> Assigned task
The lines in the listing below are to be given again exactly, starting at the line holding "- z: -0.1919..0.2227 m" and ending at the line holding "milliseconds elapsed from". Do not include pictures.

> Data for this task

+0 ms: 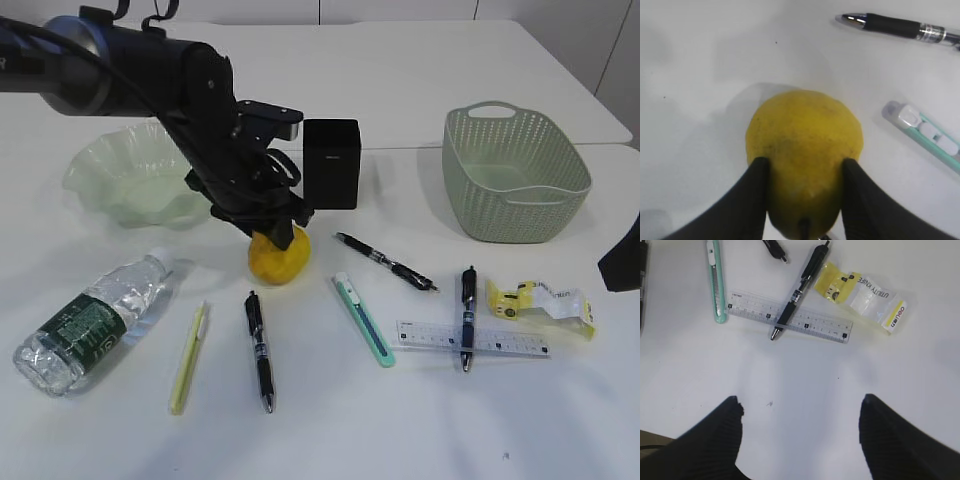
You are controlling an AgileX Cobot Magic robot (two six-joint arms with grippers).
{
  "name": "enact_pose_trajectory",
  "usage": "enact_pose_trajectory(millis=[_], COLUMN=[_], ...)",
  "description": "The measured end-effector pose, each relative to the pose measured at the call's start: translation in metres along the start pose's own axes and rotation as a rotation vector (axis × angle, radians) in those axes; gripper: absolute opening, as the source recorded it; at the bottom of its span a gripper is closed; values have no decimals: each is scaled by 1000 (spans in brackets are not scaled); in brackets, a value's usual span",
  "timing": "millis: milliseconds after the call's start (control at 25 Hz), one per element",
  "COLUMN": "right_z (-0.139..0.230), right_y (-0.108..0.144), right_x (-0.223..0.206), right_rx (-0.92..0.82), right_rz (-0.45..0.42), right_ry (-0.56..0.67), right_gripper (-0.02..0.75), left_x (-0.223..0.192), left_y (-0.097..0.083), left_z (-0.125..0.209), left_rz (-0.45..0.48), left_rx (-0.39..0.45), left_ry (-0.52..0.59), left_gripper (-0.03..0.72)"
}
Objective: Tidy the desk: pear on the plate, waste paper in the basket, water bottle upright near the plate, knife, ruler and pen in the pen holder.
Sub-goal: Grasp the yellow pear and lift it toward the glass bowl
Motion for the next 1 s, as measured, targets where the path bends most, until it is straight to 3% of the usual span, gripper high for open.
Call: enact_pose_trajectory(millis=[400, 720, 1000], right_z=[1, 1, 1], right_y=[0, 0, 0], right_x=[0, 0, 0], right_rx=[0, 0, 0], right_rz=[-1, -1, -1], right_ry=[3, 3, 3], right_gripper=[540, 539, 539], left_x=[27, 57, 80], left_y=[-3, 5, 34], left_z=[-8, -19, -42], left_rz=[5, -56, -85], left_rx=[-9, -79, -28], left_ry=[-39, -106, -167], left_gripper=[278, 278, 278])
Point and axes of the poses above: a point on each arm's last joint axis where the gripper is mounted, x pointing back along that axis away from the gripper, y along the wrist's bending axis when the last joint is at zero, z = x × y, the point moved 7 cm from there along -x, pointing out along that axis toward the gripper, and after that the axes turned 9 degrees about x, right-handed, at the moved point
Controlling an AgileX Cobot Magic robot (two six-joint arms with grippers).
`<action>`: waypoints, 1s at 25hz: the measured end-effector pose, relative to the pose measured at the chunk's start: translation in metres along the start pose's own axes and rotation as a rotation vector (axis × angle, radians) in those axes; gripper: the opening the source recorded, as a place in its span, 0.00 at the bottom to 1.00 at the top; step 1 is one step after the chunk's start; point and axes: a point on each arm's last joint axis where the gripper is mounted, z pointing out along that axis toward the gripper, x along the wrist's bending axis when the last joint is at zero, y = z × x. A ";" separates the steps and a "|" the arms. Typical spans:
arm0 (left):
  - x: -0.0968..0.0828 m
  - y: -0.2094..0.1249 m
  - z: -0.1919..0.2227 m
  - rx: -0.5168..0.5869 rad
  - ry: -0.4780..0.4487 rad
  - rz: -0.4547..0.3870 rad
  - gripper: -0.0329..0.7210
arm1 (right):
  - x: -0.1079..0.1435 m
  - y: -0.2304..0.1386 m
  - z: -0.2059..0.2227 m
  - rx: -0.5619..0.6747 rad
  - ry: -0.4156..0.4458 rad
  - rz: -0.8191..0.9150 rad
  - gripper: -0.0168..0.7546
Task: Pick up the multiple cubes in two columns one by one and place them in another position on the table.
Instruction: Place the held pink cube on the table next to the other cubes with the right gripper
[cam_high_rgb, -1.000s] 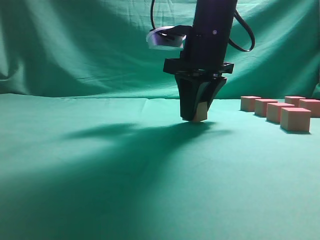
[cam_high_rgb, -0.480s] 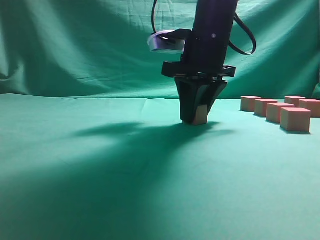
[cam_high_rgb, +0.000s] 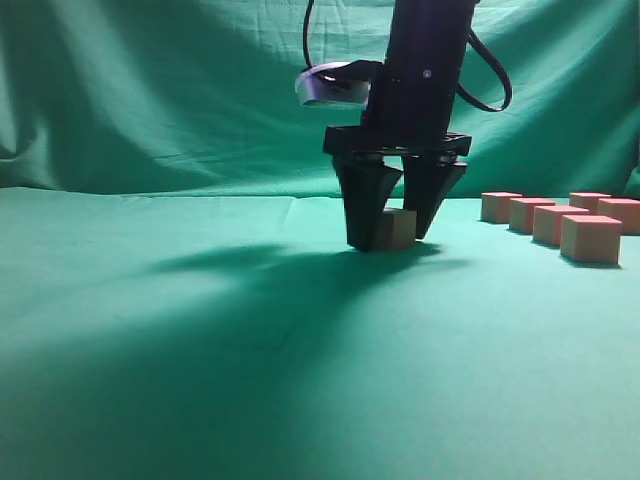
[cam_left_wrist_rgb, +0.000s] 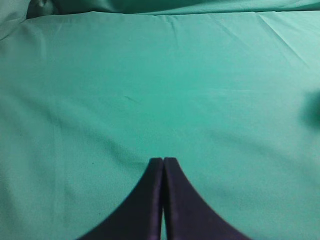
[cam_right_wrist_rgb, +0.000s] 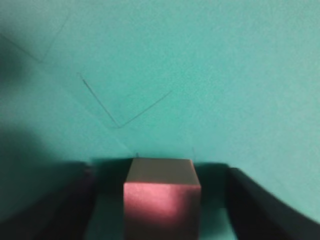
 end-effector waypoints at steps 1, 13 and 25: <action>0.000 0.000 0.000 0.000 0.000 0.000 0.04 | 0.000 0.000 0.000 0.000 0.000 0.000 0.72; 0.000 0.000 0.000 0.000 0.000 0.000 0.04 | 0.000 0.015 -0.055 -0.061 -0.019 -0.006 0.89; 0.000 0.000 0.000 0.000 0.000 0.000 0.04 | -0.004 0.006 -0.185 -0.203 -0.235 0.167 0.81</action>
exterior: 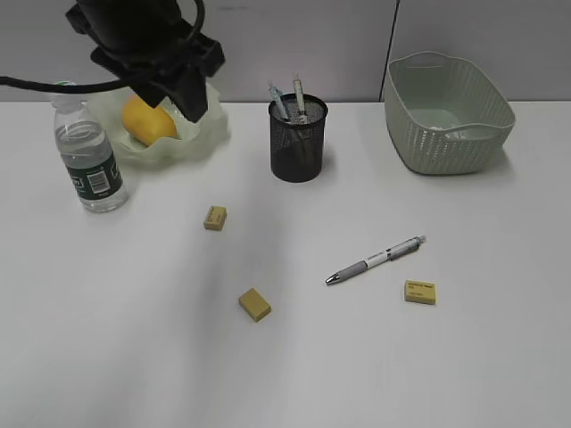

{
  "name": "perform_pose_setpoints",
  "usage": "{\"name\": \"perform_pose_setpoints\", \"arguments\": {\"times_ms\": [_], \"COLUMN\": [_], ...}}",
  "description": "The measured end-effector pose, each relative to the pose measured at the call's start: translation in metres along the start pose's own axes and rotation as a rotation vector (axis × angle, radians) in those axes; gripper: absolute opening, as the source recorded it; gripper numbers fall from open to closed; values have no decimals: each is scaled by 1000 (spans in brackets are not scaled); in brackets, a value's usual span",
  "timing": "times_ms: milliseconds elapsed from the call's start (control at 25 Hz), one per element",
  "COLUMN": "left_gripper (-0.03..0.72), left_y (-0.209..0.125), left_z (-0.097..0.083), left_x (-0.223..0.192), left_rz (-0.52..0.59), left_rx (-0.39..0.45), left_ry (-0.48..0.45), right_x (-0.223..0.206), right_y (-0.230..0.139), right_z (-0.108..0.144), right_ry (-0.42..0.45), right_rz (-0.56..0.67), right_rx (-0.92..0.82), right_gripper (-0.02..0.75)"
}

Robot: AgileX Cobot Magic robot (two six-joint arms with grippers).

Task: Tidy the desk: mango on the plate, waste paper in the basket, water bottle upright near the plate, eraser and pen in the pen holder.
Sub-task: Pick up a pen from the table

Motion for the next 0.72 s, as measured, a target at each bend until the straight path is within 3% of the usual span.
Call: {"name": "perform_pose_setpoints", "arguments": {"times_ms": [280, 480, 720], "left_gripper": [418, 418, 417], "left_y": [-26, -79, -148], "left_z": [-2, -6, -12], "left_x": [24, 29, 38], "left_rz": [-9, 58, 12], "left_rx": [1, -1, -2], "left_ry": [0, -6, -5], "right_x": [0, 0, 0], "right_y": [0, 0, 0], "right_z": [0, 0, 0], "right_ry": [-1, -1, -1], "right_rz": [0, 0, 0], "right_rx": [-1, -4, -5], "right_gripper": [510, 510, 509]}}
Point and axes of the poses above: a point on each arm's last joint axis where the gripper is mounted, x pointing back along that axis away from the gripper, z along the wrist's bending axis when the last joint is at zero, y = z × x, the point moved 4 cm from there along -x, pointing out along that axis toward the gripper, and after that the axes turned 6 degrees about -x, right-handed, at the moved point
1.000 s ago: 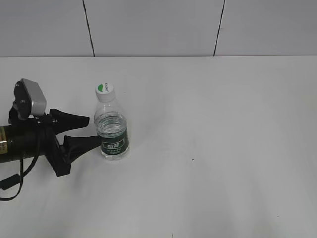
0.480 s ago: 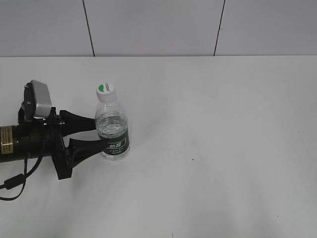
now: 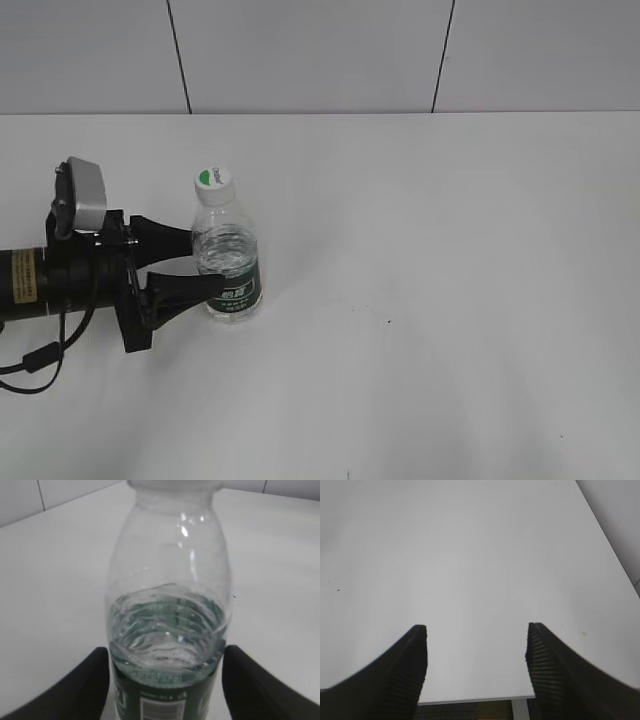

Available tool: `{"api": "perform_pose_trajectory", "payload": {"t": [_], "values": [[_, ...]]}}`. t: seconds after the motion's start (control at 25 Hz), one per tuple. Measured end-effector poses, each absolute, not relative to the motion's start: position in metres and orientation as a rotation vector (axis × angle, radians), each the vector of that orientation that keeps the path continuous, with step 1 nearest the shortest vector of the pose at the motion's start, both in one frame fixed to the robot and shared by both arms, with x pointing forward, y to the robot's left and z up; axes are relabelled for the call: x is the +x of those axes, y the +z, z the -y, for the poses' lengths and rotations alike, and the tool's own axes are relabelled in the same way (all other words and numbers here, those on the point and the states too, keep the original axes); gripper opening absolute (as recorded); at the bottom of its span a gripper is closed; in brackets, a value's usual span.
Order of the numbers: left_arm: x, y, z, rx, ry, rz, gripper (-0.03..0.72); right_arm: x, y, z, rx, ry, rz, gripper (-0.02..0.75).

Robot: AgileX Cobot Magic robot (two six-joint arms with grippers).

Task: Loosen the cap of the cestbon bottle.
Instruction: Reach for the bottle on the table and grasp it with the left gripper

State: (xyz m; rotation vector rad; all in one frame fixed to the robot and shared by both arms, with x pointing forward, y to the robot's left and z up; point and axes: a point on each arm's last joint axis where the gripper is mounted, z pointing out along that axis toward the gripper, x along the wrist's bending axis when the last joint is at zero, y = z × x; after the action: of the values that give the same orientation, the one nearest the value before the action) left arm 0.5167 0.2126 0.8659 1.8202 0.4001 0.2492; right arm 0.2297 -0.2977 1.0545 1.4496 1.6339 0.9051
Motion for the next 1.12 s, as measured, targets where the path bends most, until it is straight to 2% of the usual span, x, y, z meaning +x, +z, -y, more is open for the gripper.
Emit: {"api": "perform_pose_trajectory", "payload": {"t": [0.36, 0.76, 1.04, 1.12], "values": [[0.523, 0.849, -0.211, 1.827, 0.199, -0.389, 0.433, 0.230, 1.054, 0.298, 1.450, 0.905, -1.634, 0.479], [0.522, 0.848, -0.211, 1.833, 0.191, -0.384, 0.433, 0.230, 1.054, 0.298, 1.450, 0.905, -1.635, 0.479], [0.528, 0.849, -0.213, 1.792, 0.209, -0.493, 0.435, 0.230, 1.054, 0.298, 1.450, 0.905, -1.635, 0.479], [0.530, 0.850, -0.213, 1.782, 0.207, -0.518, 0.456, 0.230, 1.054, 0.298, 1.450, 0.905, -1.635, 0.479]]}}
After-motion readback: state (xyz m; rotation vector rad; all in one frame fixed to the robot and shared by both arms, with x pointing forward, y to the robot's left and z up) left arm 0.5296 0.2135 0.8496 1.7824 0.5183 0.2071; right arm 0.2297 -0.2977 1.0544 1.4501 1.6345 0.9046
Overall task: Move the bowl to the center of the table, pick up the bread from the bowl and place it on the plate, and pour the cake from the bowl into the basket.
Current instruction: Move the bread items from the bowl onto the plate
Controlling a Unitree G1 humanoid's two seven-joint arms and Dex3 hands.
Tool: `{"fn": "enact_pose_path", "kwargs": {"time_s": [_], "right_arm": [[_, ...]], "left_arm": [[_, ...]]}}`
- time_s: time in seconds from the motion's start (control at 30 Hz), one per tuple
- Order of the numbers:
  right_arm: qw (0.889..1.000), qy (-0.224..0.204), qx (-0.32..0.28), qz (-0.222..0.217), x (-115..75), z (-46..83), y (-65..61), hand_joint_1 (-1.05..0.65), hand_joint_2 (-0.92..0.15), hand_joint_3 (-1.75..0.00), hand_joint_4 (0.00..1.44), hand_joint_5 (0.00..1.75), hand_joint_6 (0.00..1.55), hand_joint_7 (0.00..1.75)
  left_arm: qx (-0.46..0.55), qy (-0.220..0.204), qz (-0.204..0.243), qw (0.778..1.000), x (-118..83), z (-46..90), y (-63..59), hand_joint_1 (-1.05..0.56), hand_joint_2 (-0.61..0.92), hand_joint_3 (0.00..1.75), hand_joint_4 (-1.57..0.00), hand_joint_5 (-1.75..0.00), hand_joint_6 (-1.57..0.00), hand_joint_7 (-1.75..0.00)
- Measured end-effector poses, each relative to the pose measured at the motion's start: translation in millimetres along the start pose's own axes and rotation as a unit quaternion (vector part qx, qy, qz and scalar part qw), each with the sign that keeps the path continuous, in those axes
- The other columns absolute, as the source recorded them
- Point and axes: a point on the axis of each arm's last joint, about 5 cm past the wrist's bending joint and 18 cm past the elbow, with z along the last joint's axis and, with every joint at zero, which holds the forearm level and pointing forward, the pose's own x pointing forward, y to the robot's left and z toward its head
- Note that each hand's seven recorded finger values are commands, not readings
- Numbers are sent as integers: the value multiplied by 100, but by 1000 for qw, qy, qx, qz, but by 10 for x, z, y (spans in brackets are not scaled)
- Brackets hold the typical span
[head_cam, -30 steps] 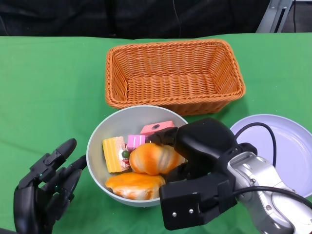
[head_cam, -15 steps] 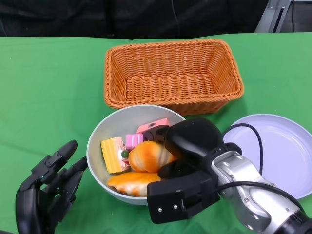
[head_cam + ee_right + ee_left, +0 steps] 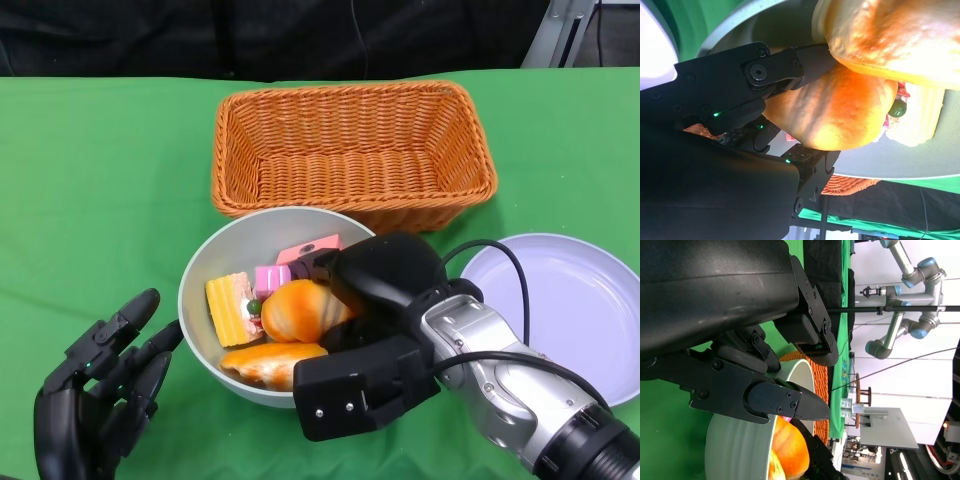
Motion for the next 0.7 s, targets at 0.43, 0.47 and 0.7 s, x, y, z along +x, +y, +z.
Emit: {"fn": "enact_pose_path", "kwargs": {"time_s": [0.43,0.47,0.7], "right_arm": [[997,-30,58,-45,4,-59,44,-32,-86,-1,72,116,102,8],[996,-33,68,-48,2,-70,58,-31,-86,-1,71,116,104,9],[988,-55,123,-69,-12,-128,110,-23,-88,0,78,111,107,7]], "left_arm": [[2,7,-1,1000,-9,-40,8,-57,92,14,-94,0,-83,0],[3,6,-2,1000,-2,-42,10,-58,92,14,-94,0,-83,0],[-4,7,-2,1000,13,-62,19,-56,92,14,-93,0,-82,0]]}}
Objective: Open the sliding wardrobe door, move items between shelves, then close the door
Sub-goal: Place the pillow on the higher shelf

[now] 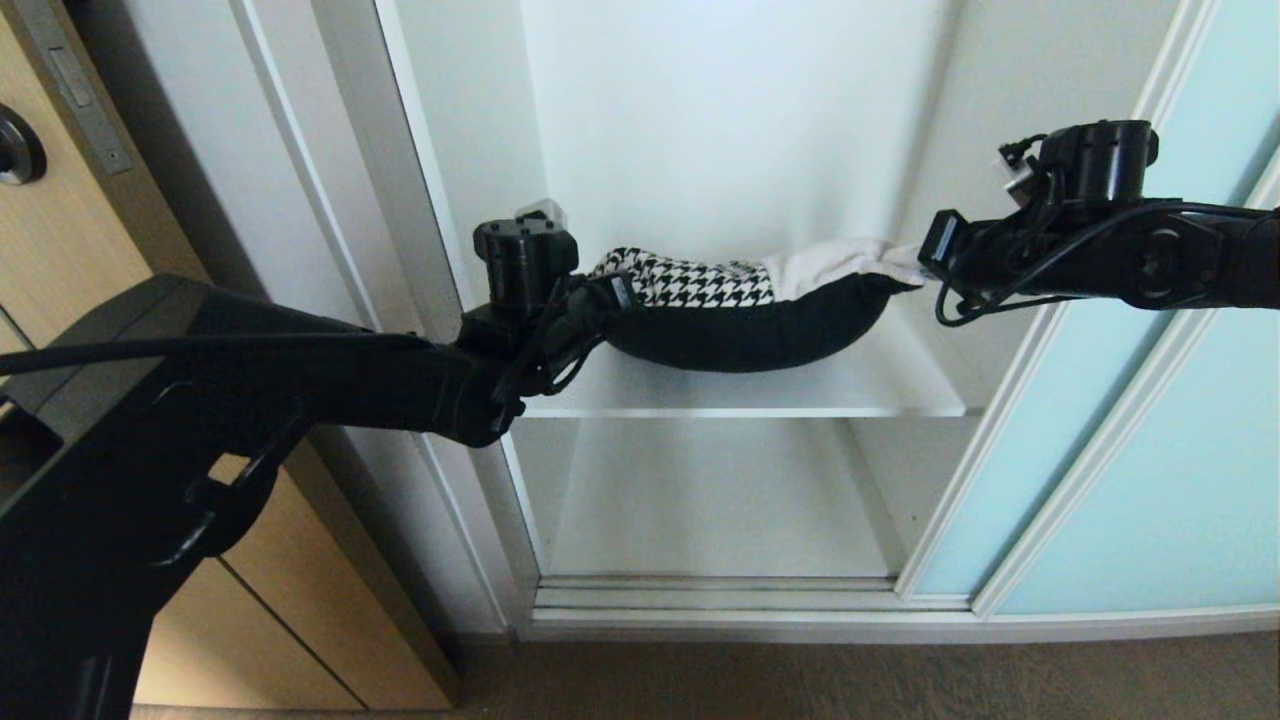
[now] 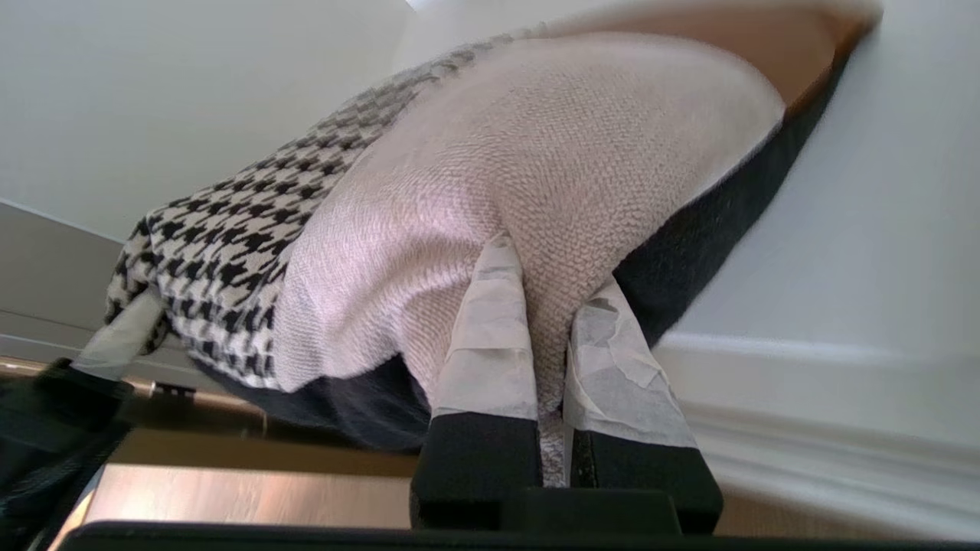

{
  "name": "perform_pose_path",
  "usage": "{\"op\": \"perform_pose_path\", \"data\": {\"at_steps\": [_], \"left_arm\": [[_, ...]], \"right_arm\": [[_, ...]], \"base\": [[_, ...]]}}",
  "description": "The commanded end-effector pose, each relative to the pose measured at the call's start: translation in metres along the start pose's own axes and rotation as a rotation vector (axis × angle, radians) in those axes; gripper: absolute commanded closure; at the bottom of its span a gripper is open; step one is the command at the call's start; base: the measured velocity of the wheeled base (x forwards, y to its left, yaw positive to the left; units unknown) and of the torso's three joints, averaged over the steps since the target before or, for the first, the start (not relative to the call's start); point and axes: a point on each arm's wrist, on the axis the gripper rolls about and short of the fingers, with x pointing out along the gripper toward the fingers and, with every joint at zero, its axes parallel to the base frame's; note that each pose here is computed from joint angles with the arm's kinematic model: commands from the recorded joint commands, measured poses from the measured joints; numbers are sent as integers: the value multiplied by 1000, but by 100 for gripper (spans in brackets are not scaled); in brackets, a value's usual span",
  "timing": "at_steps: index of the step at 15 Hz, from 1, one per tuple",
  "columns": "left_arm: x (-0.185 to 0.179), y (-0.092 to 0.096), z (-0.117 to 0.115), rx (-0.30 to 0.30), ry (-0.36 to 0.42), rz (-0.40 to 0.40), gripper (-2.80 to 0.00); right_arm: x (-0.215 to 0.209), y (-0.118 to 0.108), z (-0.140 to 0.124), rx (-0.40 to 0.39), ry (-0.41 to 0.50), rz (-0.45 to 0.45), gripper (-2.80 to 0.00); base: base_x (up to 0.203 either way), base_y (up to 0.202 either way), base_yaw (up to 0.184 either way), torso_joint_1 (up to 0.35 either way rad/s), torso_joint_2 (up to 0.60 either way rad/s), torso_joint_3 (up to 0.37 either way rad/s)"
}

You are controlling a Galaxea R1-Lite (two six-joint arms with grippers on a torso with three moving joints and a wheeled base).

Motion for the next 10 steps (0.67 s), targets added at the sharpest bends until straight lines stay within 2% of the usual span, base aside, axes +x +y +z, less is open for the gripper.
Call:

> Answer to this task
  - z: -0.1919..0.2227 m
  - rx: -0.5168..0.5869 rad
  - ry: -0.4780..0.4487 rad
  - rz: -0.4547..0.3870 rad
  - gripper: -0.0329..0.7210
arm1 (right):
  - x: -0.1079..0.1435 m
  - y: -0.2304..0.1386 m
  - z: -0.2059..0.2227 m
  - rx: -0.5619..0.6747 rad
  - ry: -0.4156..0.4458 rad
  - rz: -0.8191..0.9150 rad
  - gripper: -0.0168..0.7546
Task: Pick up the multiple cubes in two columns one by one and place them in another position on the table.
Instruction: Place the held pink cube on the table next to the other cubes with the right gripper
[cam_high_rgb, -1.000s] 
[cam_high_rgb, -0.480s] 
[cam_high_rgb, +0.000s] 
[cam_left_wrist_rgb, +0.000s] 
[cam_right_wrist_rgb, +0.000s] 
 end-effector waypoints at steps 1, 13 and 25: <action>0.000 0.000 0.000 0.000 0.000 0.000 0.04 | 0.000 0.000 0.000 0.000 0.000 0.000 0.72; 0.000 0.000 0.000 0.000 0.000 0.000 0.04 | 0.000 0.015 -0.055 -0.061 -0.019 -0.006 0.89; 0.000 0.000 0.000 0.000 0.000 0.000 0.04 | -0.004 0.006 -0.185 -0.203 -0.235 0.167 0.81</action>
exterior: 

{
  "name": "perform_pose_setpoints",
  "usage": "{\"name\": \"perform_pose_setpoints\", \"arguments\": {\"times_ms\": [_], \"COLUMN\": [_], ...}}",
  "description": "The measured end-effector pose, each relative to the pose measured at the call's start: translation in metres along the start pose's own axes and rotation as a rotation vector (axis × angle, radians) in those axes; gripper: absolute opening, as the source recorded it; gripper numbers fall from open to closed; values have no decimals: each is scaled by 1000 (spans in brackets are not scaled); in brackets, a value's usual span",
  "timing": "times_ms: milliseconds elapsed from the call's start (control at 25 Hz), one per element",

Nothing further is needed for the answer.